2023-02-23 12:22:04

by 缘 陶

[permalink] [raw]
Subject: [PATCH net-next v2 1/1] net: openvswitch: Use on stack sw_flow_key in ovs_packet_cmd_execute

Use on stack sw_flow_key in ovs_packet_cmd_execute

Reason: As key function in slow-path, ovs_packet_cmd_execute and
ovs_flow_cmd_new allocate transient memory for sw_flow
and frees it at the end of function.
The procedure is not efficient in 2 aspects
1. actuall sw_flow_key is what the function need
2. free/alloc involves kmem_cache operations
when system under frequent slow path operation

Existing code in ovs_flow_cmd_new/set/get use stack
to store sw_flow_mask and sw_flow_key deliberately

Performance benefit:
ovs_packet_cmd_execute efficiency improved
Avoid 2 calls to kmem_cache alloc
Avoid memzero of 200 bytes
6% less instructions

Testing topology
+-----+
nic1--| |--nic1
nic2--| |--nic2
VM1(16cpus) | ovs | VM2(16 cpus)
nic3--|4cpus|--nic3
nic4--| |--nic4
+-----+
2 threads on each vnic with affinity set on client side

netperf -H $peer -p $((port+$i)) -t UDP_RR -l 60 -- -R 1 -r 8K,8K
netperf -H $peer -p $((port+$i)) -t TCP_RR -l 60 -- -R 1 -r 120,240
netperf -H $peer -p $((port+$i)) -t TCP_CRR -l 60 -- -R 1 -r 120,240

Before the fix
Mode Iterations Variance Average
UDP_RR 10 %1.31 46724
TCP_RR 10 %6.26 77188
TCP_CRR 10 %0.10 20505
UDP_STREAM 10 %4.55 19907
TCP_STREAM 10 %9.93 28942

After the fix
Mode Iterations Variance Average
UDP_RR 10 %1.51 49097
TCP_RR 10 %5.58 78540
TCP_CRR 10 %0.14 20542
UDP_STREAM 10 %11.17 22532
TCP_STREAM 10 %11.14 28579

Signed-off-by: Eddy Tao <[email protected]>
---
V1 -> V2: Further reduce memory usage by using sw_flow_key instead
of sw_flow, revise description of change and provide data

net/openvswitch/datapath.c | 30 +++++++++++-------------------
1 file changed, 11 insertions(+), 19 deletions(-)

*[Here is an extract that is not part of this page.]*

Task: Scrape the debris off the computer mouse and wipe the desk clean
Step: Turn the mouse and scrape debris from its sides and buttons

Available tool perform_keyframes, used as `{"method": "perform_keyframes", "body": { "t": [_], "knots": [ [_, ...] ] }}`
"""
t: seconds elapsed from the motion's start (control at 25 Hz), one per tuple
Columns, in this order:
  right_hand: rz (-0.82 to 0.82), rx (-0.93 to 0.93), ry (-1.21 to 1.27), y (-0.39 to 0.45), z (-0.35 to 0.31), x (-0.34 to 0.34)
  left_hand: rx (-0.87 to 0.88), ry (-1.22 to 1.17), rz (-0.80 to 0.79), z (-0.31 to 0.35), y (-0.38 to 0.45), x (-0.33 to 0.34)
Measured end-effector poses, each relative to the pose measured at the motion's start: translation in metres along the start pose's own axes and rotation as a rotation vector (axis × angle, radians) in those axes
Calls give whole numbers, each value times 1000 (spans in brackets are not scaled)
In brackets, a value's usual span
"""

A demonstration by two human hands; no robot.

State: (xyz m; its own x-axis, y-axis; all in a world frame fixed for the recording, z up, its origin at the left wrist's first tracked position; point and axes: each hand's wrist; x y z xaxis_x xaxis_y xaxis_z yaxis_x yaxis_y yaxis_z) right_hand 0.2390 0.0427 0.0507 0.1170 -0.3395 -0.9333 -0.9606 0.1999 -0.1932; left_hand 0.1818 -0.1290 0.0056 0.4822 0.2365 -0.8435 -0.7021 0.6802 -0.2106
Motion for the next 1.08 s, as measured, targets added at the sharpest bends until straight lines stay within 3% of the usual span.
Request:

diff --git a/net/openvswitch/datapath.c b/net/openvswitch/datapath.c
index fcee6012293b..ae3146d51079 100644
--- a/net/openvswitch/datapath.c
+++ b/net/openvswitch/datapath.c
@@ -596,8 +596,7 @@ static int ovs_packet_cmd_execute(struct sk_buff *skb, struct genl_info *info)
struct nlattr **a = info->attrs;
struct sw_flow_actions *acts;
struct sk_buff *packet;
- struct sw_flow *flow;
- struct sw_flow_actions *sf_acts;
+ struct sw_flow_key key;
struct datapath *dp;
struct vport *input_vport;
u16 mru = 0;
@@ -636,24 +635,20 @@ static int ovs_packet_cmd_execute(struct sk_buff *skb, struct genl_info *info)
}

/* Build an sw_flow for sending this packet. */
- flow = ovs_flow_alloc();
- err = PTR_ERR(flow);
- if (IS_ERR(flow))
- goto err_kfree_skb;
+ memset(&key, 0, sizeof(key));

err = ovs_flow_key_extract_userspace(net, a[OVS_PACKET_ATTR_KEY],
- packet, &flow->key, log);
+ packet, &key, log);
if (err)
- goto err_flow_free;
+ goto err_kfree_skb;

err = ovs_nla_copy_actions(net, a[OVS_PACKET_ATTR_ACTIONS],
- &flow->key, &acts, log);
+ &key, &acts, log);
if (err)
- goto err_flow_free;
+ goto err_kfree_skb;

- rcu_assign_pointer(flow->sf_acts, acts);
- packet->priority = flow->key.phy.priority;
- packet->mark = flow->key.phy.skb_mark;
+ packet->priority = key.phy.priority;
+ packet->mark = key.phy.skb_mark;

rcu_read_lock();
dp = get_dp_rcu(net, ovs_header->dp_ifindex);
@@ -661,7 +656,7 @@ static int ovs_packet_cmd_execute(struct sk_buff *skb, struct genl_info *info)
if (!dp)
goto err_unlock;

- input_vport = ovs_vport_rcu(dp, flow->key.phy.in_port);
+ input_vport = ovs_vport_rcu(dp, key.phy.in_port);
if (!input_vport)
input_vport = ovs_vport_rcu(dp, OVSP_LOCAL);

@@ -670,20 +665,17 @@ static int ovs_packet_cmd_execute(struct sk_buff *skb, struct genl_info *info)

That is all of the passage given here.